USDA’s import and export trade data for June 2020, released Wednesday, provides important insight into the impact of the COVID-19 outbreak on U.S. farm products. While the first stay-at-home orders didn’t begin until mid-March, concerns about the virus began several weeks before, impacting businesses and consumer purchasing behavior nearly the entire month of March. Now with four months of data available, the effect on international agricultural trade is coming into focus.
June 2020 marked the fourth month in a row, and the fifth month in 2020, that the U.S. had a negative ag trade balance. The June negative balance of more than $1.1 billion brings the total negative trade balance for the first six months of 2020 to $2.955 billion. As we see in Figure 2, this balance is down sharply from January-June 2019, when the balance was positive $27 million. The difference between the trade balance for the first six months of 2020 and that same time period in 2017 is negative nearly $9.4 billion. This is a relevant statistic because 2017 is largely regarded as the last “normal” year in agricultural trade, before the U.S. and various trade partners, including China, began trade retaliatory tariffs. the year-over-year decline from January-June 2020 was fueled by a decrease of $2.1 billion, or 3%, in exports, while imports rose $842 million, or 1%.
On a regional basis, the U.S. saw a decline in net exports in most regions, except North Africa, South Asia, Oceania and South America. In a few regions, both exports and imports in the first six months of 2020 were higher than in the same period of 2019. The most dramatic increase was the former-EU-28, labelled here as EU27+UK, which has also been hit hard by COVID-19. U.S. ag exports to this region were down $642 million, while imports from the region were also down $481 million. In East Asia, the U.S. ag trade balance in January-June 2020 was more than half-a-billion dollars below January-June 2019, chiefly due to a sharp decline in U.S. ag exports to the region, though U.S. imports from this region also increased. It is worth noting that the East Asia region includes China.

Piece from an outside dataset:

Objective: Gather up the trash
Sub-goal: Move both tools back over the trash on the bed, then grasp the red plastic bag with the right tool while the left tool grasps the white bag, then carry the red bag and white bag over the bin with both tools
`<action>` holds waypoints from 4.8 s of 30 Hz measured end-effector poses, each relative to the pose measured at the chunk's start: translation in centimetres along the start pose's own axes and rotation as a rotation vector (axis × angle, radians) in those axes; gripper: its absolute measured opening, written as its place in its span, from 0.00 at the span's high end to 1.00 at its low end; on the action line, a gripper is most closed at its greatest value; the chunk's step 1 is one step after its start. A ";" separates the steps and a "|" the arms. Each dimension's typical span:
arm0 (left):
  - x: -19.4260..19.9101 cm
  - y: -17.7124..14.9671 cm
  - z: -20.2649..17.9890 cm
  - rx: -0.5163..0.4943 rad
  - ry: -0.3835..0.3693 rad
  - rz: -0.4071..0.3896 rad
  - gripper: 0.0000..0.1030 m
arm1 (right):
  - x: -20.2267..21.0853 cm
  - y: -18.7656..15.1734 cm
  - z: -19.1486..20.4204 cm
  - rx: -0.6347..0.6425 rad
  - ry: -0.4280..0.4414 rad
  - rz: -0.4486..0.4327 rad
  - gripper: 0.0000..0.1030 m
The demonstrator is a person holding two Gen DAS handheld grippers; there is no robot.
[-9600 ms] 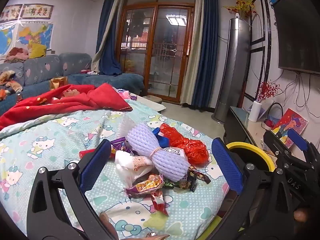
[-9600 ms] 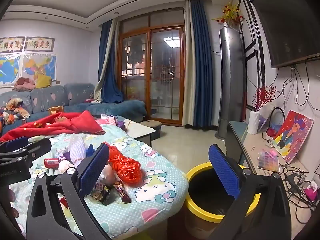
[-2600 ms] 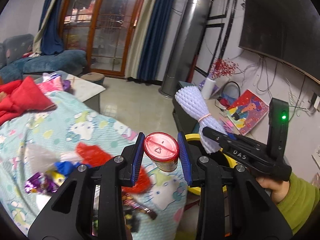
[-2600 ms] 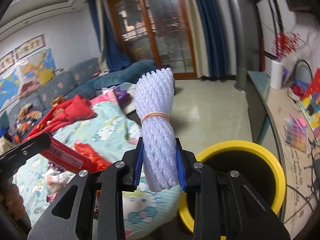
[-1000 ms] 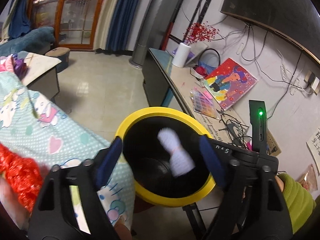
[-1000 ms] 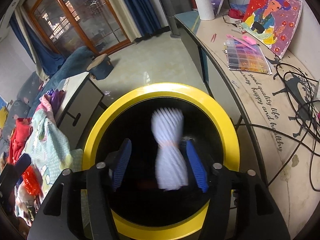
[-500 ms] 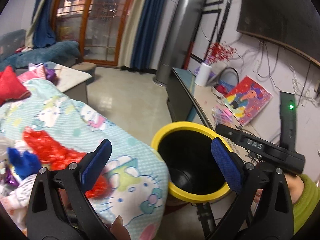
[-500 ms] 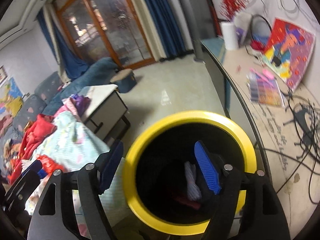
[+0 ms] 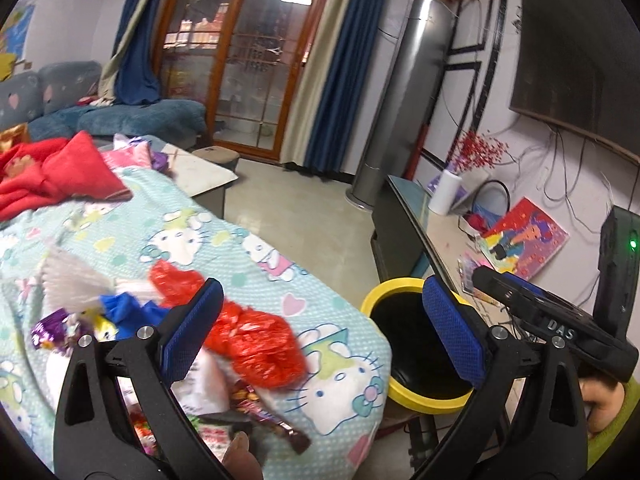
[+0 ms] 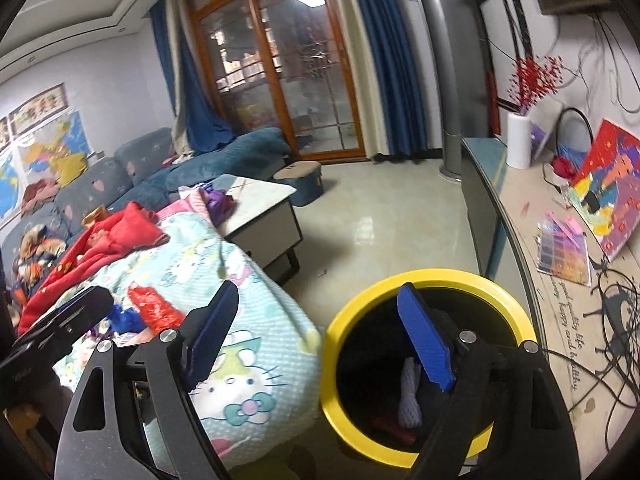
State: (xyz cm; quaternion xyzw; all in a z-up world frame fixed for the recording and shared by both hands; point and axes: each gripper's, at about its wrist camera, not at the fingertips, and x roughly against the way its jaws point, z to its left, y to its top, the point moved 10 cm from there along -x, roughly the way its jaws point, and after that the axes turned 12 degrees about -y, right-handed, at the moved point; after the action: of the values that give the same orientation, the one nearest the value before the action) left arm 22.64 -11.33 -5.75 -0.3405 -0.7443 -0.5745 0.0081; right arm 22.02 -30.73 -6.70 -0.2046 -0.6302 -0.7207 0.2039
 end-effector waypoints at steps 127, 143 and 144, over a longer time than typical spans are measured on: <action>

Finally, large changes in the U.S. ag trade balance with Southeast Asia and North America stand out among other regions. In both regions the U.S. ag trade balance suffered from a decline in exports and an increase in imports. For example, in North America, U.S. exports fell $597 million, while imports rose $632 million, leading to a net export loss of $1.229 billion in January-June 2020 compared to January-June 2019.
A dig into the data highlights which product areas posted the largest changes in the first six months of 2020, compared to the same months in 2019. Figure 3 does not include all product categories, but those that represent a significant share of both U.S. agricultural exports and imports. In it, we see that pork, at $922 million, has the most sizable increase in net exports over the period. This is driven by an incredible increase in exports, largely to China, as a result of the African Swine Fever outbreak there, which decimated the local pork supply. The product area with the second-largest improvement in net exports over the period was beverages, which includes wine, malt beverages and other beverages, but does not include fruit juices. This improvement was largely the result of an 8% decrease in imports, led by decreased purchases from the EU-27+UK region. There was also a strong increase in net exports of dairy products over this period. In this case, a significant increase in dairy exports outstripped a small increase in imports.
The beef and veal product category experienced the double whammy of an increase in imports and a decline in exports over the first six months of 2020, leading to a decline in net exports. It is worth noting that January-June 2020 beef imports were $3.349 billion, while exports over the same period were $3.197 billion. So, while the net export position eroded some, a considerable amount of trade was occurring. Both the increase in imports and decline in exports were likely driven by some of the challenges that were experienced in U.S. packing plants earlier in the year due to COVID-19.
Finally, net exports of oilseeds and related products fell by more than $1.5 billion in the first six months of 2020, compared to the same period in 2019. This decline was predominantly led by a decrease in soybean exports to China, which were $1.457 billion lower in January-June 2020 than January-June 2019. It was widely reported that soybean exports to China were especially large during the last two weeks of July, so it is unlikely that oilseed exports will be this far off 2019 data once the July trade data is released on Sept. 3.
Recent trade data continues to highlight that the challenges producers are facing go beyond production. For an industry accustomed to achieving a trade surplus year after year, a trade deficit of nearly $3 billion over the first six months of 2020 is eye-popping. The longer COVID-19 impacts consumers worldwide, the more unlikely it is that exports will make up for lost sales thus far. Could 2020 be the first year in recent memory that U.S. agriculture experiences a trade deficit? Only time will tell.